This post is about the GoCD team’s journey in building elastic agents, our experience while using it in anger and the benefits we saw.
Why elastic agents
GoCD operates on a server-agent model where a server communicates with many agents. The server is responsible for orchestrating various stages, jobs and tasks on the agents. The agents are responsible for their execution in the deployment pipeline.
Oftentimes it makes sense to parallelize, to speed up build and test execution, get feedback quickly and deploy rapidly.
But for some teams, parallelization requires an intense use of hardware resources for brief periods of time. The situation becomes particularly frustrating when different branches of code or environments require different kinds of hardware and software to run on.
In many cases, this leads to:
- excessive provisioning of build machines, leaving a lot of hardware under-utilized when builds and tests are not running.

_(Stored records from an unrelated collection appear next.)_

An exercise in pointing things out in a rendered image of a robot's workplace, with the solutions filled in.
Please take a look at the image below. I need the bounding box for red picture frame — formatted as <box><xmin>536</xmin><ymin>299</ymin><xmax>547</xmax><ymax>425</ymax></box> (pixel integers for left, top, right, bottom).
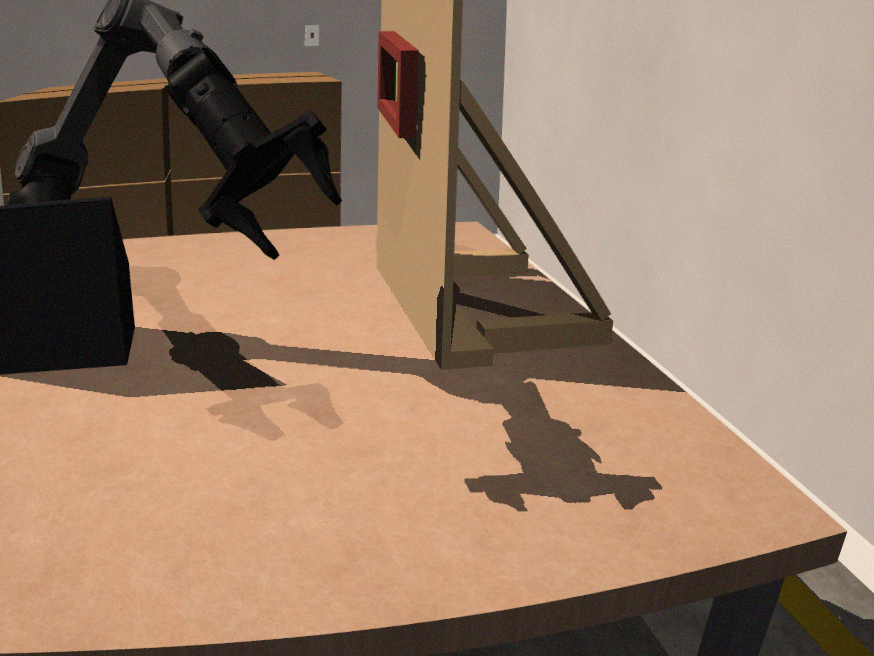
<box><xmin>377</xmin><ymin>31</ymin><xmax>419</xmax><ymax>138</ymax></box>

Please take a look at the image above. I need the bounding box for tan wooden board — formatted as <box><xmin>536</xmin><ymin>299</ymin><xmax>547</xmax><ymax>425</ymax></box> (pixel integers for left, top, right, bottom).
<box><xmin>377</xmin><ymin>0</ymin><xmax>463</xmax><ymax>370</ymax></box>

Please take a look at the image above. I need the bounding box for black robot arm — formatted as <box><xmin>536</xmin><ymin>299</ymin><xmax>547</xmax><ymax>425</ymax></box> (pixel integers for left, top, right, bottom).
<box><xmin>7</xmin><ymin>0</ymin><xmax>259</xmax><ymax>205</ymax></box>

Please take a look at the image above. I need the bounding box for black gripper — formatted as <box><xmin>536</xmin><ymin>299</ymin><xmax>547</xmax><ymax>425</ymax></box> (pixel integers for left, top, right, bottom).
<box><xmin>198</xmin><ymin>110</ymin><xmax>342</xmax><ymax>260</ymax></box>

- re-provisioning some of the hardware based on need, leading to a significant lead time depending on its availability
- slower build time when sufficient hardware is not available.
We wanted to help reduce infrastructure costs and improve hardware utilization. We believed that allowing organizations to bring up GoCD agents on-demand will achieve that goal. So we designed elastic agents to allow teams to leverage a combination of their own hardware and the cloud to run their builds.
Benefits we observed
We started using the elastic agents for Docker plugin as it was the first one we built. We observed these benefits from elastic agents since we started to use them.
1. Save time, reduce effort
It has saved us hours of wasted developer productivity per week.
Before elastic agents, if we wanted to test something new that needed different hardware or software, we needed to provision build machines, and have the relevant software installed on these agents. Then if we chose to not keep the change, we also had to decommission the machines. It was time consuming to do all of that, and took the focus away from development.
Using elastic agents, we can apply the idea behind ImmutableServer to our build machines. We now build an operating system image with all the required software (with the versions we need). This allowed us to operate quickly, and experiment without the worry of managing hardware.
2. Less pain and overhead
Every team member feels that our build and deployment process is much easier and less painful.
We can now quickly bring up Docker containers (with all the required software) and kick off the builds within a certain environment without affecting other environments. We completely avoid all the pain we experienced before. Moving to a combination of on-premises hardware and Amazon ECS has helped the team move a lot faster. We are not dependent on hardware being procured and provisioned with the right set of tools/software version on it, before we start using it.
3. Improve utilization of resources
We never had this capability to optimize our resources as we do now.
The real beauty of elastic agents was that it improved our infrastructure utilization. We can now use the same hardware to run and test GoCD on several operating systems improving the overall utilization of our hardware. If someone needs more machines to run builds, we can now terminate existing machines and bring up new ones. And if we still need more, we can overflow our builds on AWS with very little reconfiguring.
How can your team benefit from elastic agents?
Several open-source elastic agent plugins are currently available. We already have an Amazon Elastic Container Service(ECS) plugin which a lot of our users are trying out. A guiding principle for GoCD is to keep it as agnostic as possible. This allows the user to choose what technology they want to use and provision agents there. Therefore, we put a lot of time and effort into our plugin API, so you can just plug in any cloud provider you have or build your own plugin.
Depending on user demand and the popularity of the cloud providers among our users we will potentially build support for agents running on Amazon EC2 instances, Azure and other cloud providers.